■ What this task involves:
Restate word for word each line of the data, starting at the one containing "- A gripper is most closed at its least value" and running through the last.

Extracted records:
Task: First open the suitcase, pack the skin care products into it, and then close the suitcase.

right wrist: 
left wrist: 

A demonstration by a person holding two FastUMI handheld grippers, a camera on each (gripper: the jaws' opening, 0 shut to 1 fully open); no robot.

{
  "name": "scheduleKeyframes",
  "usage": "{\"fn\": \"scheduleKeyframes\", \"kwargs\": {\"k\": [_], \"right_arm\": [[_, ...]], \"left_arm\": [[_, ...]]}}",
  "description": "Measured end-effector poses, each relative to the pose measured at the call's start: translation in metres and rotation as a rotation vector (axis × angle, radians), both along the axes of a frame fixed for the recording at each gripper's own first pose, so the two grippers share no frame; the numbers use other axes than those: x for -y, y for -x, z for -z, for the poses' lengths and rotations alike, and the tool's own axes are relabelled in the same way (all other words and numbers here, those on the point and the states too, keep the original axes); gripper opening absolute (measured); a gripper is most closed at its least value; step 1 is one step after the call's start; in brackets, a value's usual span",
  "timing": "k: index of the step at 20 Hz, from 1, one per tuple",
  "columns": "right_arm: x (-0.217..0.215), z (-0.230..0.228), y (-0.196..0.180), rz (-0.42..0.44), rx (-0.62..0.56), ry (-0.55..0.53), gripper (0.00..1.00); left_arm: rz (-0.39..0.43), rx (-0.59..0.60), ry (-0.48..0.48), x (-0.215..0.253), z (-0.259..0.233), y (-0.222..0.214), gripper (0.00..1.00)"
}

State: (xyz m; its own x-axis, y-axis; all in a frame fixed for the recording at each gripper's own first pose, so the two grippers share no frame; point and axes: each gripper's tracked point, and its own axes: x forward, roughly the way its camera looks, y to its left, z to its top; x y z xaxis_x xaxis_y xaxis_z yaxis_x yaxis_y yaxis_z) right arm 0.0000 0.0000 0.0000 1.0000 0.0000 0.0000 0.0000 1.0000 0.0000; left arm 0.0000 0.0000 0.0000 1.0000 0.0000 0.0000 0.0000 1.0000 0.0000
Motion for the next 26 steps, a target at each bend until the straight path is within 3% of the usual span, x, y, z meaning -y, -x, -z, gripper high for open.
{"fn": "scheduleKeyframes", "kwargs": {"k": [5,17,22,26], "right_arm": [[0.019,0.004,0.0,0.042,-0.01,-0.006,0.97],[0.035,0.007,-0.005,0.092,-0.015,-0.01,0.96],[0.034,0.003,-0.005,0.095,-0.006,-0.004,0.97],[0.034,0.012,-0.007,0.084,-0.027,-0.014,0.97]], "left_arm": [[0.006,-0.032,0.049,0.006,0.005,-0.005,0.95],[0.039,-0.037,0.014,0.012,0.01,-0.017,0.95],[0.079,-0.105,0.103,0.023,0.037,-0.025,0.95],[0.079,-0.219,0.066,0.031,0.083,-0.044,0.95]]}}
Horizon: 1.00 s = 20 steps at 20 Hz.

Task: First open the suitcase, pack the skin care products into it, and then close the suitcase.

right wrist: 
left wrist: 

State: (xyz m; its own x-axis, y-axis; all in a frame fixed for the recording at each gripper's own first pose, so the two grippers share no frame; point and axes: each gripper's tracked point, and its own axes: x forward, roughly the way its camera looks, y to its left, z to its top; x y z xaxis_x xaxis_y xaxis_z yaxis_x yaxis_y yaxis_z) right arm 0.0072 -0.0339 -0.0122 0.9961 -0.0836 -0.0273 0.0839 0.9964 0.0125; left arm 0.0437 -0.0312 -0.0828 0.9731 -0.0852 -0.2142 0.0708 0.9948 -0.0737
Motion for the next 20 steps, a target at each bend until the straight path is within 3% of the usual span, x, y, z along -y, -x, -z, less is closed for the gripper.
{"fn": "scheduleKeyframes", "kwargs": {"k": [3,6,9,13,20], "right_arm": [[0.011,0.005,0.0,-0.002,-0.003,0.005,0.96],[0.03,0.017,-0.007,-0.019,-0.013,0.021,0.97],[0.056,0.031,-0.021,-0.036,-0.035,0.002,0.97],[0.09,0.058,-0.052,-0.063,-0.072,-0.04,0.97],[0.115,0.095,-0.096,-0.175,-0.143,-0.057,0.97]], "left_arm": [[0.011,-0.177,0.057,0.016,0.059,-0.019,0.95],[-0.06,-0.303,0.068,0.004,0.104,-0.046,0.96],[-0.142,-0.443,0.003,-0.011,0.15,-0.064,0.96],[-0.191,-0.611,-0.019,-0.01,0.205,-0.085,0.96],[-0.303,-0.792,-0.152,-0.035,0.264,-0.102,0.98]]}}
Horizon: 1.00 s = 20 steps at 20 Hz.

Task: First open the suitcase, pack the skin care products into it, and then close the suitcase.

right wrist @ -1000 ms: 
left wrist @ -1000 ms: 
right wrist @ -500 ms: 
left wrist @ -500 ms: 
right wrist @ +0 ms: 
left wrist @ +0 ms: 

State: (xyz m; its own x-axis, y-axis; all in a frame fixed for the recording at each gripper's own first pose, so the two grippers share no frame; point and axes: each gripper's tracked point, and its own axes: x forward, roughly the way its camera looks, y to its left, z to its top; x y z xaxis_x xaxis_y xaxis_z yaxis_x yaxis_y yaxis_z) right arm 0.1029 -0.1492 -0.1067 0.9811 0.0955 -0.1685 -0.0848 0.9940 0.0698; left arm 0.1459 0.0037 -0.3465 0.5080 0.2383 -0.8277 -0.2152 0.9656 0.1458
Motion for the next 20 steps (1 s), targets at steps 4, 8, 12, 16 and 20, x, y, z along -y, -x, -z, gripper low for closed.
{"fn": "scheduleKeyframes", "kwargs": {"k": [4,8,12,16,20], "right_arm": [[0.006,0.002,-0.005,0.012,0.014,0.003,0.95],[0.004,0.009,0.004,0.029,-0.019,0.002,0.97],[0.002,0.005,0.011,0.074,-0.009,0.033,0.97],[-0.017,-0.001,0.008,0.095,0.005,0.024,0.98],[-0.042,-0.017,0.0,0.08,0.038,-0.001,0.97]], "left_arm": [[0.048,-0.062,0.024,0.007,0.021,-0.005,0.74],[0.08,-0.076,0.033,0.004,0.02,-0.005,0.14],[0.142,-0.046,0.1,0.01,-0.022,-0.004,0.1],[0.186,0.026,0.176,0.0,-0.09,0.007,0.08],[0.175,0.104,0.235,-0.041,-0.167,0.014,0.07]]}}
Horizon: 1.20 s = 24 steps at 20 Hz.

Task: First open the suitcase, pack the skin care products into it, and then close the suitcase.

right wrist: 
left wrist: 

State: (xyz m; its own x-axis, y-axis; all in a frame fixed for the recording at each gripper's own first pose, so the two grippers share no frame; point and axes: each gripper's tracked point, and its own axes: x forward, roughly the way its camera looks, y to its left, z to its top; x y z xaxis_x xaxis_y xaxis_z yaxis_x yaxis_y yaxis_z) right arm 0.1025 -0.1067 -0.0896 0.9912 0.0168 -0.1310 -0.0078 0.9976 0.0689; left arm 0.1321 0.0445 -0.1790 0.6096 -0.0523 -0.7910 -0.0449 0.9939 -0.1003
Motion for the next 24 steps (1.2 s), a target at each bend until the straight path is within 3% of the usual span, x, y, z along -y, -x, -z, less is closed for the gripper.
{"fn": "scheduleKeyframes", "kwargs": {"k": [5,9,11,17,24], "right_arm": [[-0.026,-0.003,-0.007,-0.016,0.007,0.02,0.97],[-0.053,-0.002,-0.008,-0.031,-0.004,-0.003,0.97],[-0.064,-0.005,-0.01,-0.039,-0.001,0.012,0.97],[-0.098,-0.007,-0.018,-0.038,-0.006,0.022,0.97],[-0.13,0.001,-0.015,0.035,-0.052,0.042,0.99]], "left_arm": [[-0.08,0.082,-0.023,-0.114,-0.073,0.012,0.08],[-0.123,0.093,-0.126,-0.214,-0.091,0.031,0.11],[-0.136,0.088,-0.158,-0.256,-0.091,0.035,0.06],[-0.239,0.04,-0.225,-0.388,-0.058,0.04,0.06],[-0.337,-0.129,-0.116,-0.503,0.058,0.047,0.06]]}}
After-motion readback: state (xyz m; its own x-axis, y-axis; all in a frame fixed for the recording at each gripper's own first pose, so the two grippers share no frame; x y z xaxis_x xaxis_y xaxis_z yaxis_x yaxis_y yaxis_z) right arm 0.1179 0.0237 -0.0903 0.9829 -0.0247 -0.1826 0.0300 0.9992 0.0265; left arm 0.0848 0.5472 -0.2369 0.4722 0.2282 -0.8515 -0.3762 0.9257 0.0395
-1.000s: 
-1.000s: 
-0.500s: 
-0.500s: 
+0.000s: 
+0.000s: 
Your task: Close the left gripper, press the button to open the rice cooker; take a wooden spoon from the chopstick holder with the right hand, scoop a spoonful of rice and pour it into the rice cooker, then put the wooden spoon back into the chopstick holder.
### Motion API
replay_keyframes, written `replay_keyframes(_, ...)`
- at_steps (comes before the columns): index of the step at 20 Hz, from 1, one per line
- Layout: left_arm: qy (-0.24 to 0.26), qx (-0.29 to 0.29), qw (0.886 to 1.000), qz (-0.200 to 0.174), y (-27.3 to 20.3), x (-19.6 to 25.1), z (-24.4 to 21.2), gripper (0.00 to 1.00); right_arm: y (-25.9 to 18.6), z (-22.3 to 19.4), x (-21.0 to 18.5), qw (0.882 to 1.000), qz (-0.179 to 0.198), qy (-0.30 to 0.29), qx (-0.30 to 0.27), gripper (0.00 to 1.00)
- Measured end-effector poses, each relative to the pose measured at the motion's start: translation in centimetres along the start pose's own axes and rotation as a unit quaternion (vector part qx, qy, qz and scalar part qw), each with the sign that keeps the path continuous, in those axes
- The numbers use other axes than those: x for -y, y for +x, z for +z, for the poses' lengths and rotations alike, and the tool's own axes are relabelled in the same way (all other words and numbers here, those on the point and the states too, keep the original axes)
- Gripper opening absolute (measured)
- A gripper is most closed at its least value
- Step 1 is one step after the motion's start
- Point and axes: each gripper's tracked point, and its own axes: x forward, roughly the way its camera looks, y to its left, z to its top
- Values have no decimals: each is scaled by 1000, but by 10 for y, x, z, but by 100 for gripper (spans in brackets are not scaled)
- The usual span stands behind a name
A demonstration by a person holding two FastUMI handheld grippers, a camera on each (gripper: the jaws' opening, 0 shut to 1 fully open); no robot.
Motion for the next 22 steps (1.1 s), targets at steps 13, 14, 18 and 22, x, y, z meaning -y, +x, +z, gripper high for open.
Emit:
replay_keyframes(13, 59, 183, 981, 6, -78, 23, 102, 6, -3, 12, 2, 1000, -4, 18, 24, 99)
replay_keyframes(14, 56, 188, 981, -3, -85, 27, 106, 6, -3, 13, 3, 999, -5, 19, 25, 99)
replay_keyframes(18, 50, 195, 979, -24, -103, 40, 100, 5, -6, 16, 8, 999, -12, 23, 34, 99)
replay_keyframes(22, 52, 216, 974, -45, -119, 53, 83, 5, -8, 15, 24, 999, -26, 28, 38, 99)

■ Answer to the exercise:
- A gripper is most closed at its least value
- Step 1 is one step after the motion's start
- Point and axes: each gripper's tracked point, and its own axes: x forward, roughly the way its camera looks, y to its left, z to its top
- Values have no decimals: each is scaled by 1000, but by 10 for y, x, z, but by 100 for gripper (spans in brackets are not scaled)
- The usual span stands behind a name
A demonstration by a person holding two FastUMI handheld grippers, a camera on each (gripper: the jaws' opening, 0 shut to 1 fully open); no robot.
Motion for the next 22 steps (1.1 s), targets at steps 13, 14, 18 and 22, x, y, z meaning -y, +x, +z, gripper high for open.
Emit:
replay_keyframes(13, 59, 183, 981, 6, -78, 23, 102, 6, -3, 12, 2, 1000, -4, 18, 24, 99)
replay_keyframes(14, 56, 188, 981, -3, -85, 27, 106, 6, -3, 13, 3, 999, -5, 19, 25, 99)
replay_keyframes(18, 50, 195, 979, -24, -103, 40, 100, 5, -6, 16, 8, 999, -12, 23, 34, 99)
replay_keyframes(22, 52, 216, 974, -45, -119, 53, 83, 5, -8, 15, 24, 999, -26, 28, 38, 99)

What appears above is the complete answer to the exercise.